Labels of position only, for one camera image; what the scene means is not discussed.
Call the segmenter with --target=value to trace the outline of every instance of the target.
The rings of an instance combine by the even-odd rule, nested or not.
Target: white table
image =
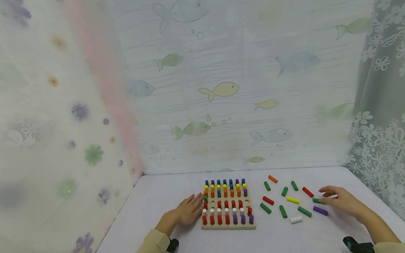
[[[269,174],[278,179],[277,184],[268,180]],[[175,208],[185,197],[202,191],[205,180],[241,178],[246,179],[250,190],[257,229],[201,230],[198,220],[190,226],[177,227],[173,232],[171,238],[177,238],[180,242],[178,253],[348,253],[342,242],[343,237],[352,236],[358,242],[371,241],[366,229],[355,219],[329,206],[319,205],[329,211],[328,217],[312,211],[312,199],[301,190],[304,186],[315,197],[320,196],[318,189],[322,186],[346,188],[378,213],[405,241],[405,222],[346,168],[298,168],[143,176],[97,253],[134,253],[161,215]],[[270,184],[270,192],[263,185],[265,180]],[[297,183],[299,191],[293,190],[292,180]],[[287,196],[300,199],[300,205],[312,212],[312,218],[298,212],[297,204],[287,202],[281,196],[284,186],[289,188]],[[260,208],[263,195],[275,201],[274,206],[266,203],[272,210],[269,215]],[[291,225],[289,219],[283,219],[278,208],[280,204],[284,205],[288,218],[302,215],[303,222]]]

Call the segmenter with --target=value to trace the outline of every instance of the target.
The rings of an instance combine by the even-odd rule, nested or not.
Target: curtain
[[[377,0],[361,55],[347,167],[405,219],[405,3]]]

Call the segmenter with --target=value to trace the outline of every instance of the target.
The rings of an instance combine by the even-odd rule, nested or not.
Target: blue fish
[[[170,20],[177,22],[194,22],[209,12],[208,0],[177,0],[169,9],[162,4],[154,4],[153,10],[162,17],[160,33],[164,32]]]
[[[155,87],[147,82],[137,80],[128,86],[128,92],[136,97],[146,97],[155,90]]]
[[[292,138],[292,133],[287,129],[278,128],[267,132],[265,135],[261,135],[259,133],[251,133],[250,134],[255,140],[252,142],[252,147],[258,144],[260,141],[264,140],[267,142],[280,142],[284,140],[289,140]]]
[[[280,73],[277,77],[281,76],[284,70],[288,69],[289,71],[298,71],[300,69],[307,69],[314,67],[319,64],[319,58],[311,53],[310,51],[302,51],[293,54],[287,60],[284,60],[281,57],[276,57],[276,60],[281,66]]]
[[[159,152],[159,150],[154,145],[151,145],[149,143],[141,143],[141,149],[142,153],[144,153],[145,155],[154,155]]]

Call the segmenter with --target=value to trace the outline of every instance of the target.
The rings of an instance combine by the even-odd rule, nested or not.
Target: fish curtain
[[[405,220],[405,3],[377,0],[371,15],[347,167]]]

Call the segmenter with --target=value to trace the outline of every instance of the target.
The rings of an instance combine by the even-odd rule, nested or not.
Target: beige sleeve
[[[164,253],[170,244],[166,234],[151,229],[136,253]]]
[[[380,242],[374,245],[375,253],[405,253],[404,243]]]

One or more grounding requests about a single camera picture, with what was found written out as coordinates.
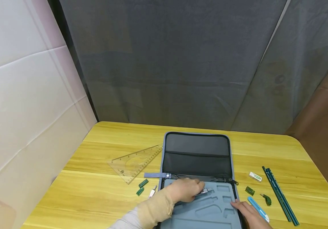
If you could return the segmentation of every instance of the hand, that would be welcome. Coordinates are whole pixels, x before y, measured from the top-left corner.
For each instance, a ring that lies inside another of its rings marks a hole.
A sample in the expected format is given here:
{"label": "hand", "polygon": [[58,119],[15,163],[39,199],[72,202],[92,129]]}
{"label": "hand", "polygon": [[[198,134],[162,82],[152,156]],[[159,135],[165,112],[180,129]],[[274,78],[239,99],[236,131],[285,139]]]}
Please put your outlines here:
{"label": "hand", "polygon": [[173,203],[179,201],[192,202],[195,195],[200,193],[205,187],[205,183],[199,179],[176,179],[173,183],[168,185],[166,190],[169,192]]}
{"label": "hand", "polygon": [[231,202],[230,204],[243,214],[248,221],[249,229],[272,229],[270,224],[261,217],[256,208],[247,202],[240,202],[236,199],[235,202]]}

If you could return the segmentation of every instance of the dark gray fabric backdrop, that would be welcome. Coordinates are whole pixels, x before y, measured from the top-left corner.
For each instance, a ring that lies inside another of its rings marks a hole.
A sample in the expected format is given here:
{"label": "dark gray fabric backdrop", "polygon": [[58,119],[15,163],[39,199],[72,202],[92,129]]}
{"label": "dark gray fabric backdrop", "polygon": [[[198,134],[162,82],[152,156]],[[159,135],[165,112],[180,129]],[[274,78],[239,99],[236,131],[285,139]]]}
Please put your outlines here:
{"label": "dark gray fabric backdrop", "polygon": [[100,121],[282,133],[328,72],[328,1],[60,0]]}

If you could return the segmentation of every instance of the gray foam tray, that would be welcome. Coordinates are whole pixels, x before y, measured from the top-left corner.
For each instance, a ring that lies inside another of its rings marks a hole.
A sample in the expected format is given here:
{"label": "gray foam tray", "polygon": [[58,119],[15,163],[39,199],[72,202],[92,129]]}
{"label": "gray foam tray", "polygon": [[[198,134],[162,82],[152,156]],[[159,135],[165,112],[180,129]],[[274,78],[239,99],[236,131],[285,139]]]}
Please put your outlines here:
{"label": "gray foam tray", "polygon": [[[173,183],[166,179],[164,187]],[[241,229],[238,211],[230,202],[234,201],[231,184],[205,182],[212,191],[195,197],[191,203],[178,202],[170,219],[161,223],[161,229]]]}

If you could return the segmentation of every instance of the transparent triangle ruler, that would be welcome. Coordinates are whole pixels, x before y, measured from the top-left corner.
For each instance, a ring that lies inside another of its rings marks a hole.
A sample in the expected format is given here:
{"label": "transparent triangle ruler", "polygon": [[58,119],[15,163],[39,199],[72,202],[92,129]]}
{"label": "transparent triangle ruler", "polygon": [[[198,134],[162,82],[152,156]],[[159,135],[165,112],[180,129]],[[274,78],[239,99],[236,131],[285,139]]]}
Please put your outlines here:
{"label": "transparent triangle ruler", "polygon": [[127,184],[130,184],[160,154],[161,150],[162,144],[107,161],[107,163]]}

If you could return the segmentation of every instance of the open pencil case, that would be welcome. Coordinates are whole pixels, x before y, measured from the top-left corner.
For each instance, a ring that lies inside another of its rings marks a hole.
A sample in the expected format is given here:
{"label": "open pencil case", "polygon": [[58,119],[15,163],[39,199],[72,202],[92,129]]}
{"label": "open pencil case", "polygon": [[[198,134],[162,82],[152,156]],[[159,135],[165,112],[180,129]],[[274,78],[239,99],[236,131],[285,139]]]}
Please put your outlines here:
{"label": "open pencil case", "polygon": [[159,190],[175,179],[198,178],[211,191],[197,195],[191,203],[176,203],[172,217],[156,229],[243,228],[243,216],[230,205],[238,198],[233,171],[226,135],[166,133],[160,173],[145,173],[145,177],[160,178]]}

Required action: Retype the listing from its first line onward, stopping after the line that contains "Target: white table" has been retyped in full.

Exercise solution:
Labels of position only, for one camera image; what the scene means is not discussed.
Call the segmenter with --target=value to trace the outline of every instance of the target.
The rings of an instance combine by the even-odd rule, nested or not.
Target: white table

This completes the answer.